Qatar will do its ‘utmost’ to help supply more LNG to Europe, Minister of State for Energy Affairs HE Saad Sherida Al Kaabi said on Tuesday.
With the crisis in Ukraine leading to concerns over potential disruption to Russian gas supplies to Europe, Kaabi said, Qatar can divert 10 to 15 percent of its gas exports to customers different from those who had initially contracted the sale.
Some of the gas volumes already committed to the United Kingdom can be diverted, he said.
Kaabi’s comments came during a press conference following the conclusion of the sixth Gas Exporting Countries Forum (GECF) summit in Doha on Tuesday.
Addressing the press conference, Kaabi said, “European buyers have come to us to ask for additional volumes. We would support with additional volume if it’s available as the majority of our volume is already tied up in long-term contracts.”
“We are supportive of the EU and ready to supply whatever is possible from our side and the volume that will be available while abiding by contracts and our commitments. We do our utmost to help,” he said.
Given Europe’s dependence on Russian gas that in recent years met around one-third of Europe’s demand, Kaabi said, “No single country could replace lost Russian gas.”
“There isn’t the capacity to do that from LNG. Most LNG volumes are tied to long-term contracts and destinations that are very clear. To replace that sum of volume that quickly is almost impossible,” he said.
Kaabi also stressed that diverting cargoes from one market to another would have a knock-on effect on the market losing the cargo.
“We will not break contracts to favour one customer versus the other,” he said.
“With the tight market that’s there, even if you take from one region to another, what is going to happen is that you’re going to deprive that market and there is going to be a shortage and a spike in price,” he said.
Kaabi said the current high prices were fundamentally a result of a lack of investment in the gas sector and were present before the current crisis in Ukraine.
Kaabi said, “The issue of price increases in Europe started way ahead of the Ukraine issue. The rise in prices was witnessed in the middle of last year. The fundamental issue on pricing is a supply-demand issue and a lack of investment in fossil fuels primarily caused by the euphoria towards an energy transition that was not studied as well as it should have been.”
“When you talk about LNG, it’s something that needs a long time to achieve. If you want to invest in LNG, you need to invest in the field itself…LNG is a very expensive business,” he said.
Kaabi said that the impact of Russia-Ukraine tensions on Europe’s energy prices remained difficult to predict.
“With regards to prices’ predictions, that’s in God’s hands, not mine. I cannot comment on the future,” he said.
Kaabi said that the issue of Russia-Ukraine was not discussed during the high-profile meeting.
“There is absolutely, unequivocally no discussion on anything related to politics in this forum. Regarding the politics of any country and how a sovereign country treats others or gets treated is nothing to do with the GECF,” he said.

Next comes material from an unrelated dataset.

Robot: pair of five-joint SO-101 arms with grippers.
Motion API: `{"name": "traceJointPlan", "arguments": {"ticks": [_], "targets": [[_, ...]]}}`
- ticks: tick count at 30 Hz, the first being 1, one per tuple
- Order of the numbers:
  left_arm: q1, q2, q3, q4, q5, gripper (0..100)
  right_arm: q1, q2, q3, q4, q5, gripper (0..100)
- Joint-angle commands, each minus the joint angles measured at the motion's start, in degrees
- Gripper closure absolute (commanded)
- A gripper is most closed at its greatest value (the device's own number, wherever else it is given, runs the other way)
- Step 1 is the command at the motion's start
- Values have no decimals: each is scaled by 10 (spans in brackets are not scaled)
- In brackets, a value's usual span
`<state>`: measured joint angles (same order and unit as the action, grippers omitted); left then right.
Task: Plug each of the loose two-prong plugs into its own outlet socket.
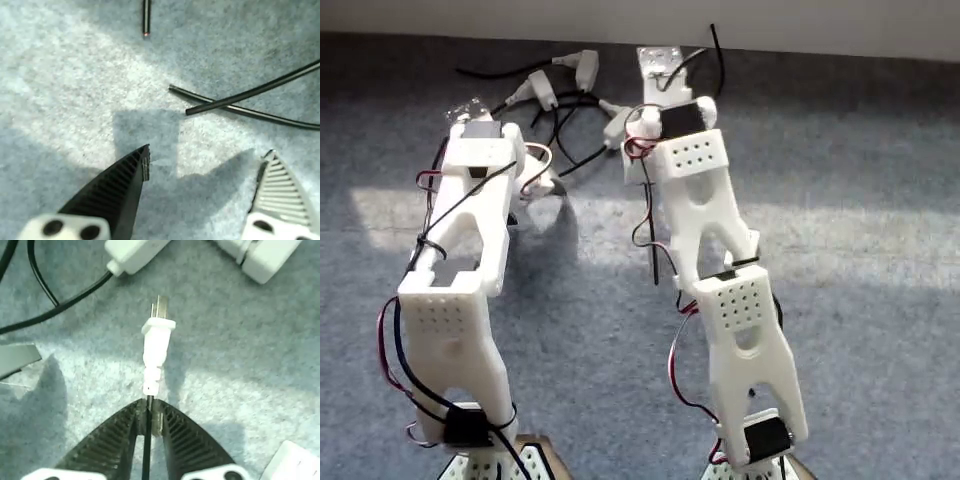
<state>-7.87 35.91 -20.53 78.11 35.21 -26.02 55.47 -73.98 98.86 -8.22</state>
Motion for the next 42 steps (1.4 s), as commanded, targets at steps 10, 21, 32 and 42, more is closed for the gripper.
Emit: {"name": "traceJointPlan", "arguments": {"ticks": [10,21,32,42], "targets": [[101,-116,-23,135,6,652,-64,-42,119,24,-7,845],[144,-124,-25,114,82,652,96,-108,70,23,-10,825],[247,-35,-48,-10,137,653,295,-116,68,20,-51,825],[222,5,-62,-60,136,653,280,-114,73,18,-54,825]]}}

“There was absolutely no discussion on anything related to what’s going on in Ukraine because we are not a political forum. There was absolutely, unequivocally no discussion on anything related to politics in this forum,” he said.

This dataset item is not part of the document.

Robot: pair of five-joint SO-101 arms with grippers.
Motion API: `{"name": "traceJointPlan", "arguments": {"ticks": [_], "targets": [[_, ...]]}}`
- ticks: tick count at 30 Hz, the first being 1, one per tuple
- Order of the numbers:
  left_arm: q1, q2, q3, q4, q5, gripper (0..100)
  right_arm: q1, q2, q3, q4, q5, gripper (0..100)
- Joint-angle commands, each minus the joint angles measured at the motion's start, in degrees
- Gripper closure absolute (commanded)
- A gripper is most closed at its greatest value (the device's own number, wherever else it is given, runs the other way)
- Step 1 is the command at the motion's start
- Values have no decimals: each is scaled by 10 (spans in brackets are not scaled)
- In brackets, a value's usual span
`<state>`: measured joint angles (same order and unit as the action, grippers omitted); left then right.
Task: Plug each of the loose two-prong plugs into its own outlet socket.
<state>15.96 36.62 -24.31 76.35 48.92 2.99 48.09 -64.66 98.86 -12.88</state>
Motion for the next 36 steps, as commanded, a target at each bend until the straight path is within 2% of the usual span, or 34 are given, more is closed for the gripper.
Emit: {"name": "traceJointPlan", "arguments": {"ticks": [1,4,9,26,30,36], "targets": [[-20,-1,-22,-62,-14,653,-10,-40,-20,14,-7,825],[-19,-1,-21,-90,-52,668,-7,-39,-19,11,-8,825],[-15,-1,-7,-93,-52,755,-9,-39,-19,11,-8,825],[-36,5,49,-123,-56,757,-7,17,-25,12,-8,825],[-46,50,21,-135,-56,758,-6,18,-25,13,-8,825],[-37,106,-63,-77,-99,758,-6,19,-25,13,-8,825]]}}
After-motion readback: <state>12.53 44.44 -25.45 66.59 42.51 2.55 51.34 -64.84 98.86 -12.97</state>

Responding to a question over non-UN sanctions imposed on a GECF member, Kaabi said that the matter has nothing to do with the forum.
In response to a question by local media, Kaabi says that his country seeks to support Lebanon in its fuel crisis.
“Lebanon is a very dear country to our leadership and our heart as a nation and I think with the troubles that have happened we lost an opportunity. We had bid to go into Lebanon,” he said.
“We won a tender offered by Lebanon and so on and then it was just delayed three-to-five years. I personally went to Lebanon a couple of times and I’ve discussed a few issues,” he said.
Qatar and Lebanon were reportedly in talks last year to help alleviate Beirut’s power crisis. The situation worsened following the Covid-19 outbreak and the tragic Beirut explosion in 2020.
Speaking alongside Kaabi, Egypt’s Minister of Petroleum and Mineral Resources Tariq El Molla said that his country was working to provide Lebanon with gas.
“We used to export Egyptian gas to Lebanon, but for the last ten years, this has stopped for obvious reasons. What we are currently doing for our Lebanese friends is that we are preparing ourselves to restart the exports of gas to Lebanon,” Molla said.
Egypt used the Arab gas pipeline to supply Lebanon with gas until it faced what Molla describes as “political and technical” disruptions.
“The pipeline is currently being repaired to supply Lebanon with gas in the coming weeks,” he said.
“The Egyptian solution is a quicker solution. We are trying to support LNG, but the LNG solution is a bit of a longer solution. On a longer-term, we are still working to see how we can support Lebanon,” Kaabi said.